Un conseil d'administration joué d'avance
À mi-saison, Amiens était 17e et premier non-relégable quand les Canaris étaient 6e. Ingla, au nom de Lille et de son président Gérard Lopez, estimait « qu'il existe de multiples preuves statistiques qui démontrent qu'au cours des dix dernières années, le classement sportif a beaucoup évolué entre la 28e journée et la 38e journée », selon le PV. Il proposait donc de s'en remettre à une méthode mathématique pour calculer le classement final. Lequel aurait, bien sûr, permis aux Dogues de décrocher la Ligue des champions, finalement « obtenue » par Marseille et Rennes.

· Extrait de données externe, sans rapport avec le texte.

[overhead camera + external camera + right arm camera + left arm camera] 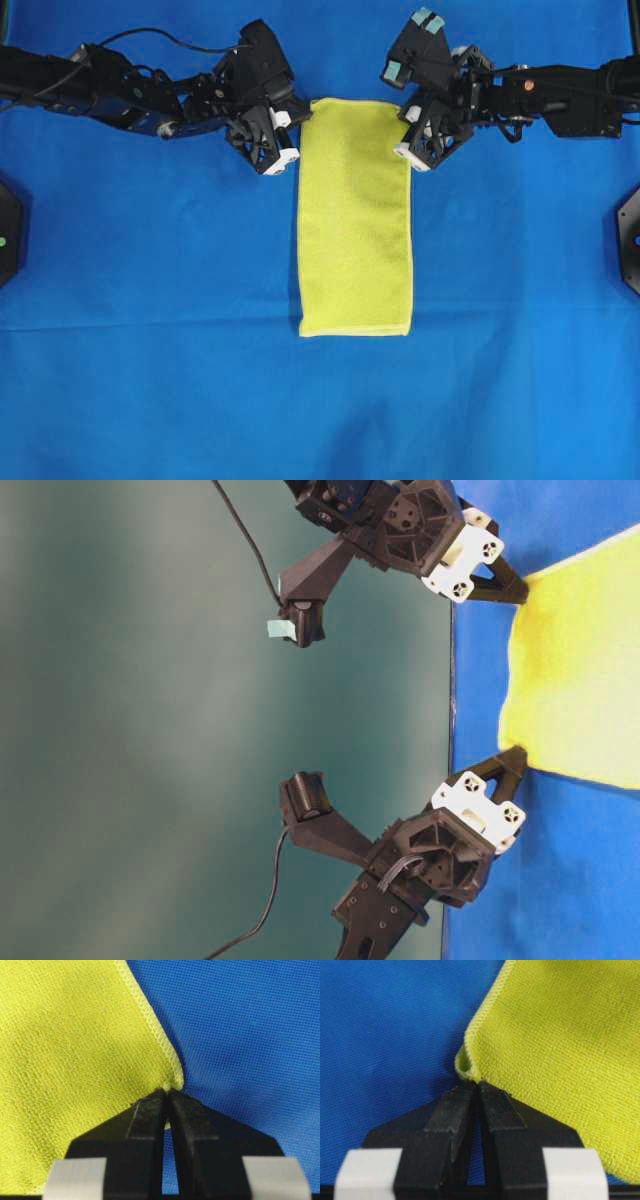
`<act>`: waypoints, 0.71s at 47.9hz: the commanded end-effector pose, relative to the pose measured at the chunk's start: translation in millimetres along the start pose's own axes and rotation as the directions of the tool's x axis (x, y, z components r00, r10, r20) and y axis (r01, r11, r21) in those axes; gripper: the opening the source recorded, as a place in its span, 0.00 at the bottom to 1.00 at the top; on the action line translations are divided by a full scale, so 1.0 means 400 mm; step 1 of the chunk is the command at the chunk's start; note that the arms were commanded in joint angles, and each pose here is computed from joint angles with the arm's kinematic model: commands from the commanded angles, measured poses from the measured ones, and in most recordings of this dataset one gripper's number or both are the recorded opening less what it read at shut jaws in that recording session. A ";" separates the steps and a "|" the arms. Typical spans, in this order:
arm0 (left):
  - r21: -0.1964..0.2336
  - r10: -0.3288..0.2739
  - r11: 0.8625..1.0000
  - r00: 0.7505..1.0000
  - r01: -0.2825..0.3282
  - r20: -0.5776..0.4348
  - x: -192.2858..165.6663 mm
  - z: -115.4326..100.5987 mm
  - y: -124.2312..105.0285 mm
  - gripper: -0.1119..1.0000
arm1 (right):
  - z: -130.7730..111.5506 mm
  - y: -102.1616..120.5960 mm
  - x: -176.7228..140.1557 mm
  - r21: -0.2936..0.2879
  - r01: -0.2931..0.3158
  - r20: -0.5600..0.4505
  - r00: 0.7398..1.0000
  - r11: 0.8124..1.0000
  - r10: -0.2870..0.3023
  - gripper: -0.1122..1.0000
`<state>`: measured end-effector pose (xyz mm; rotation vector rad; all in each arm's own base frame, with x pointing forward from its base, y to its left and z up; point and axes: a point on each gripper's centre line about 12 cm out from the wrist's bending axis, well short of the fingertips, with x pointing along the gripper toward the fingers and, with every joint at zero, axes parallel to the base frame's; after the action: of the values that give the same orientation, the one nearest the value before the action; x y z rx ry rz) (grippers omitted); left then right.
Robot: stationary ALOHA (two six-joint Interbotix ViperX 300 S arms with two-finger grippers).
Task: Fold the yellow towel.
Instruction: 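Move both grippers to the strip's top corners and pinch them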
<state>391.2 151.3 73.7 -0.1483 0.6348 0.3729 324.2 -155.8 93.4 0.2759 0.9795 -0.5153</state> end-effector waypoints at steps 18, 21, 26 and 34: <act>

Mais le bureau, comme le conseil d'administration, était joué d'avance. Ce sont quelques jours auparavant que des présidents — principalement Nasser Al-Khelaïfi (PSG), Jacques-Henri Eyraud (OM), Jean-Pierre Rivère (Nice), Frédéric Longuepée (Bordeaux), Nicolas Holveck (Rennes), Loïc Féry (Lorient) et Bernard Caïazzo (Saint-Etienne) qui partagent tous un groupe WhatsApp commun — ont arrêté la J28 au quotient. Outre que ce classement final servait leur intérêt individuel (Paris et Lorient champions, OM et Rennes en Ligue des champions, Nice européen, Saint-Etienne maintenu), il avait un autre mérite.

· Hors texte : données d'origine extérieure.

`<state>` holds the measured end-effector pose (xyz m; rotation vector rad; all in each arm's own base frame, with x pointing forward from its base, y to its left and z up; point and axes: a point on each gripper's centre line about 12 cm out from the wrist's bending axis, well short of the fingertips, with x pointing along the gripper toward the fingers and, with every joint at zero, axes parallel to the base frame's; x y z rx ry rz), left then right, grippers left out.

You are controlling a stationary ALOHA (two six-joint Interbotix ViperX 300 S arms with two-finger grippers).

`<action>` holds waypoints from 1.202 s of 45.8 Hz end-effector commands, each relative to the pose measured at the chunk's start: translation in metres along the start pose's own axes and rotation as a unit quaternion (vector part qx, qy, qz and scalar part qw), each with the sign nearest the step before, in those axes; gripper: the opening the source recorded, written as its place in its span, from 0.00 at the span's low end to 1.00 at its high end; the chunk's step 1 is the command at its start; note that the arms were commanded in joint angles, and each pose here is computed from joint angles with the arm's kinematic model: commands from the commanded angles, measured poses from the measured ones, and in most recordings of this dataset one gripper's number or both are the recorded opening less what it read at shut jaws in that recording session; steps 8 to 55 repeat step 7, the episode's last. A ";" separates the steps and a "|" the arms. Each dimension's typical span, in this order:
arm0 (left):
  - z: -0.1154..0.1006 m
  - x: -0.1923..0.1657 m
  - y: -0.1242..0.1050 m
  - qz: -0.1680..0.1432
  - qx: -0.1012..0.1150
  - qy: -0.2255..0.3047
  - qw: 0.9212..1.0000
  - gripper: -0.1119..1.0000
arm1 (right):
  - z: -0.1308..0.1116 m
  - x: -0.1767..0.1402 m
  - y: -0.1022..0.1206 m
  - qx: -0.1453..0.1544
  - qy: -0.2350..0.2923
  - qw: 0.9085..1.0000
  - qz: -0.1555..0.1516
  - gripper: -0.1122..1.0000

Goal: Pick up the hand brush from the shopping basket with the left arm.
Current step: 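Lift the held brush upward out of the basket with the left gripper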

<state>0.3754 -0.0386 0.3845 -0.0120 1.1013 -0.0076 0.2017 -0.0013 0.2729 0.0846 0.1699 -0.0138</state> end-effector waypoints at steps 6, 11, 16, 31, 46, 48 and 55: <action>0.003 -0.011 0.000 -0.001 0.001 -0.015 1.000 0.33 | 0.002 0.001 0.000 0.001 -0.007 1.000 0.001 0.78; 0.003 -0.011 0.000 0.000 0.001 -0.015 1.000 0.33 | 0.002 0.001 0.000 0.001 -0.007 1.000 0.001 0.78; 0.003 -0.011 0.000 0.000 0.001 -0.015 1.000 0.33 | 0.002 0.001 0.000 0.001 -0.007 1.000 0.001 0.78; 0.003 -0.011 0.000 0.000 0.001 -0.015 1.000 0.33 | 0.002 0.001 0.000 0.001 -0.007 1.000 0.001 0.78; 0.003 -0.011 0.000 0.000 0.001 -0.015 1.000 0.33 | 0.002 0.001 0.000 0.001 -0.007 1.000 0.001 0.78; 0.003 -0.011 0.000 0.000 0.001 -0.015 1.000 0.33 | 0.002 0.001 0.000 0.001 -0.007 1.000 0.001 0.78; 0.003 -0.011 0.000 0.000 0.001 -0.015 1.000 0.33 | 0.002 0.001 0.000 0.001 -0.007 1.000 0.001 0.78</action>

La J19 n'a jamais été vraiment débattue. L'option a seulement été mise sur le tapis pour ne pas froisser Waldemar Kita. Le vrai débat s'est concentré autour de deux solutions : la 27, la dernière journée disputée en entier lors de la saison 2019-2020, ou la J28 avec quotient, qui possédait aussi l'avantage d'aligner la décision de la Ligue sur celle de la Fédération, qui a procédé ainsi après l'arrêt de ses compétitions chez les amateurs. Entre les deux choix, une énorme différence : à la J27, Lyon était 5e et en Ligue Europa ; à la J28 quotient, il n'était plus que 7e et qualifié pour rien.
Un vote anti-Aulas
Le football français s'est ainsi mis d'accord sur le second scénario pour écarter Lyon d'une place européenne parce qu'ils n'en peuvent plus de Jean-Michel Aulas, le président de l'OL. Ils l'ont lâché, épuisés par ses volte-face successives et l'érosion de son influence. L'agacement, l'irritation parfois la haine suscitée par le médiatique dirigeant rhodanien a ainsi achevé de convaincre les présidents de retenir la J28 avec quotient.

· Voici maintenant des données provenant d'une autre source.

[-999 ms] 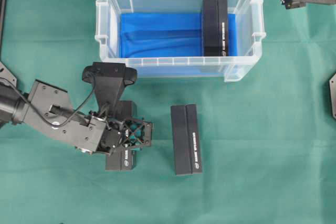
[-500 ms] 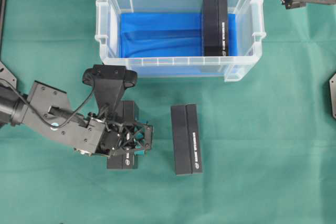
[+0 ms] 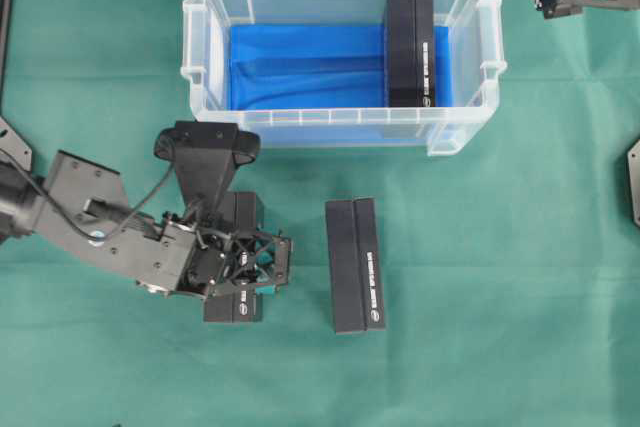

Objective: Take out the box from the case.
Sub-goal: 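Open the left gripper and withdraw it to the left side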

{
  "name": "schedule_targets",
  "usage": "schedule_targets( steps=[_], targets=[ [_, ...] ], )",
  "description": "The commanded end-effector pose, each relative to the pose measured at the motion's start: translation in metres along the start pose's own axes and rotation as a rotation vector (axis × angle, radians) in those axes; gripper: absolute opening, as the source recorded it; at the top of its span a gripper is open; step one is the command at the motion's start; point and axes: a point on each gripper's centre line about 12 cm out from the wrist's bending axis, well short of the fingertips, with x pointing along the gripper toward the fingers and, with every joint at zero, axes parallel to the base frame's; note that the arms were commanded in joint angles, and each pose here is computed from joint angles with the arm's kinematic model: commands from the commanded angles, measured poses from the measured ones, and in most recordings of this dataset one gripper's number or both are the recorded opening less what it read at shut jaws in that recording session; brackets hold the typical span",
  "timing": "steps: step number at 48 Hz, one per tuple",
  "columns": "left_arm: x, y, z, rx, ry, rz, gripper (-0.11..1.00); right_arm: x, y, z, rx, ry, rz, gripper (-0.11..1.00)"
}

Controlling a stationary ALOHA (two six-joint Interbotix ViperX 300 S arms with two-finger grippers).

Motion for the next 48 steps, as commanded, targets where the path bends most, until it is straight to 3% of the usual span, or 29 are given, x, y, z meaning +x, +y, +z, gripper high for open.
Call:
schedule_targets(
  steps=[1, 9, 31, 48],
  targets=[
    [-0.030, -0.006, 0.001, -0.009, 0.014, -0.056, 0.97, -0.007, 0.002, 0.002, 0.003, -0.012, 0.023, 0.94],
    [-0.060, -0.007, 0.006, -0.017, 0.003, -0.041, 0.97, -0.007, 0.002, 0.003, 0.005, -0.013, 0.024, 0.94],
    [-0.158, -0.007, 0.021, -0.046, -0.001, -0.098, 0.97, -0.008, 0.002, 0.003, 0.005, -0.013, 0.024, 0.94],
    [-0.161, 0.002, 0.024, -0.031, -0.011, -0.070, 0.97, -0.007, 0.002, 0.003, 0.007, -0.012, 0.026, 0.94]
  ],
)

Tous lui en veulent pour des raisons précises. Les combats des dernières semaines d'Aulas l'ont desservi. Al-Khelaïfi en a assez des propos d'Aulas sur le modèle du PSG, détenu par le Qatar. Caïazzo est un ennemi intime, tout comme Eyraud, qui le déteste de toutes ses forces. Quant à Rivère, qui cherche toujours à se mettre dans les pas du président du PSG par courtisanerie, il a foncé dans cette fronde avec le seul classement disponible qui lui permettait d'accéder à l'Europa Ligue sous conditions.
C'est donc un vote anti-Aulas qui a motivé les membres des instances, plus qu'horripilés par ses initiatives pendant la crise sanitaire. En prônant la saison blanche puis en demandant de se fonder sur le classement… de la saison dernière (2018-2019), en changeant tout finalement pour adopter le calendrier calqué sur l'année civile pour enfin, goutte d'eau qui a fait déborder le vase, développer un projet fantaisiste de playoffs et playdowns, Aulas a perdu tout son crédit politique. Le plus grand dirigeant de Ligue 1 de ces 25 dernières années a fini par user tous les membres de son écosystème. Aujourd'hui encore, il hurle seul, multipliant les recours devant les tribunaux contre la décision de la Ligue. Entre Aulas et les autres, les désaccords et les divergences risquent de continuer et peut-être de s'aggraver.